▸ **Task to carry out**
Once you have read the records below, write them all out exactly as given.

▸ **Information given**
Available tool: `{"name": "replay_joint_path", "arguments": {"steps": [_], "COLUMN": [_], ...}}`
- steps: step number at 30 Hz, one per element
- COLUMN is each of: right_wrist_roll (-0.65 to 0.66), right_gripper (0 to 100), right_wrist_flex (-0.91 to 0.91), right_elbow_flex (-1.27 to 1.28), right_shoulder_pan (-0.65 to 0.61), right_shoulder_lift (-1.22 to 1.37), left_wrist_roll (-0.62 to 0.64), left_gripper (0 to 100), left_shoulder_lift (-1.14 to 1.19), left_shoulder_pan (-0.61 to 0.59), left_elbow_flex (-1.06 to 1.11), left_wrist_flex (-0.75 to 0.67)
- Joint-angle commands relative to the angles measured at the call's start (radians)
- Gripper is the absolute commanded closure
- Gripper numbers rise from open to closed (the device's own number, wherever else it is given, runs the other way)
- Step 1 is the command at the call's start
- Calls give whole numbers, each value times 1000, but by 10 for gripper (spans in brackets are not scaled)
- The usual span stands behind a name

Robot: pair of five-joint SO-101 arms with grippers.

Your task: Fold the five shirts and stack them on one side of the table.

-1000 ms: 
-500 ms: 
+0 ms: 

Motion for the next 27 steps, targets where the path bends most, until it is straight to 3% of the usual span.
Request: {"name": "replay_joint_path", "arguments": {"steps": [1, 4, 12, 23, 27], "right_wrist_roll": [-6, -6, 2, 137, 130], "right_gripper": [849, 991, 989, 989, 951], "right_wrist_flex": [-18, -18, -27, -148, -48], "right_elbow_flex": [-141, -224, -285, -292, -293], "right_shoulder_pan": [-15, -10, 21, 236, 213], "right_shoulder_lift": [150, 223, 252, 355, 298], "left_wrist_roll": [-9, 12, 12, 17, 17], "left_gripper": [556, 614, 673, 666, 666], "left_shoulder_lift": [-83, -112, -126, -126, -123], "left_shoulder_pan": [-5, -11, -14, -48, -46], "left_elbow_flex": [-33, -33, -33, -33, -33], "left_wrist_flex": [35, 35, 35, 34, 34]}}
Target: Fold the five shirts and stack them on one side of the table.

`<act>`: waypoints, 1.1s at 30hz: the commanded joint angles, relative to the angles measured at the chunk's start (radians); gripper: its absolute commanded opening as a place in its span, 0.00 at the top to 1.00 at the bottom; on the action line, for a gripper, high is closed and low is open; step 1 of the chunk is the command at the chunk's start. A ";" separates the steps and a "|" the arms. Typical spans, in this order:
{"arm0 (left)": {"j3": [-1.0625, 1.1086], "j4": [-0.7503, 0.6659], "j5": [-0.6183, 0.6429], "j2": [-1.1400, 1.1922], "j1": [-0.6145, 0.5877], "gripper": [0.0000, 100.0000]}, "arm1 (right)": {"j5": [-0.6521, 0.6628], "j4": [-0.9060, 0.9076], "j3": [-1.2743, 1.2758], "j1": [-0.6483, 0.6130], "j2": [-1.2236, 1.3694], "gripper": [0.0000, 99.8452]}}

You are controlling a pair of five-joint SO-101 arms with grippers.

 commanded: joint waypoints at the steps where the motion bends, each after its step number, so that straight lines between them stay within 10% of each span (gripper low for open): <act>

▸ **Problem solution**
Available tool: `{"name": "replay_joint_path", "arguments": {"steps": [_], "COLUMN": [_], ...}}`
- steps: step number at 30 Hz, one per element
- COLUMN is each of: right_wrist_roll (-0.65 to 0.66), right_gripper (0 to 100), right_wrist_flex (-0.91 to 0.91), right_elbow_flex (-1.27 to 1.28), right_shoulder_pan (-0.65 to 0.61), right_shoulder_lift (-1.22 to 1.37), left_wrist_roll (-0.62 to 0.64), left_gripper (0 to 100), left_shoulder_lift (-1.14 to 1.19), left_shoulder_pan (-0.61 to 0.59), left_elbow_flex (-1.06 to 1.11), left_wrist_flex (-0.75 to 0.67)
- Joint-angle commands relative to the angles measured at the call's start (radians)
- Gripper is the absolute commanded closure
- Gripper numbers rise from open to closed (the device's own number, wherever else it is given, runs the other way)
- Step 1 is the command at the call's start
- Calls give whole numbers, each value times 1000, but by 10 for gripper (spans in brackets are not scaled)
- The usual span stands behind a name

Robot: pair of five-joint SO-101 arms with grippers.

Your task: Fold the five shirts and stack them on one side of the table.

-1000 ms: 
-500 ms: 
+0 ms: 

Motion for the next 27 steps, targets where the path bends most, until it is straight to 3% of the usual span.
Request: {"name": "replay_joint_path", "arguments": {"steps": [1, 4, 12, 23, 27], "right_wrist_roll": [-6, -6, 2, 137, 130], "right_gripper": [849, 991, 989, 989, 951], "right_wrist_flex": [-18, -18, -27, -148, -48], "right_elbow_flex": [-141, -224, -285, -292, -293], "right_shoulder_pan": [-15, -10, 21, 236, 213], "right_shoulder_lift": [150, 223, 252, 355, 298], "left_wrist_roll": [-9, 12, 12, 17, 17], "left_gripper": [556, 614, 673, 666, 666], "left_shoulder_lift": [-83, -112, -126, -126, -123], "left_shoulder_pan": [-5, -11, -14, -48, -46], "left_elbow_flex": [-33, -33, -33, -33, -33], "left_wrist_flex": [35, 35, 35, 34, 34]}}
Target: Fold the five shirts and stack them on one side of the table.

`<act>`: waypoints, 1.1s at 30hz: the commanded joint angles, relative to the angles measured at the chunk's start (radians); gripper: its absolute commanded opening as a place in its span, 0.00 at the top to 1.00 at the bottom; on the action line, for a gripper, high is closed and low is open; step 1 of the chunk is the command at the chunk's start. A ";" separates the steps and a "|" the arms. Typical spans, in this order:
{"arm0 (left)": {"j3": [-1.0625, 1.1086], "j4": [-0.7503, 0.6659], "j5": [-0.6183, 0.6429], "j2": [-1.1400, 1.1922], "j1": [-0.6145, 0.5877], "gripper": [0.0000, 100.0000]}, "arm1 (right)": {"j5": [-0.6521, 0.6628], "j4": [-0.9060, 0.9076], "j3": [-1.2743, 1.2758], "j1": [-0.6483, 0.6130], "j2": [-1.2236, 1.3694], "gripper": [0.0000, 99.8452]}}

You are controlling a pair of five-joint SO-101 arms with grippers.

 commanded: joint waypoints at the steps where the motion bends, each after its step number, so that straight lines between them stay within 10% of each span (gripper low for open): <act>

With the answer given, the exercise is closed.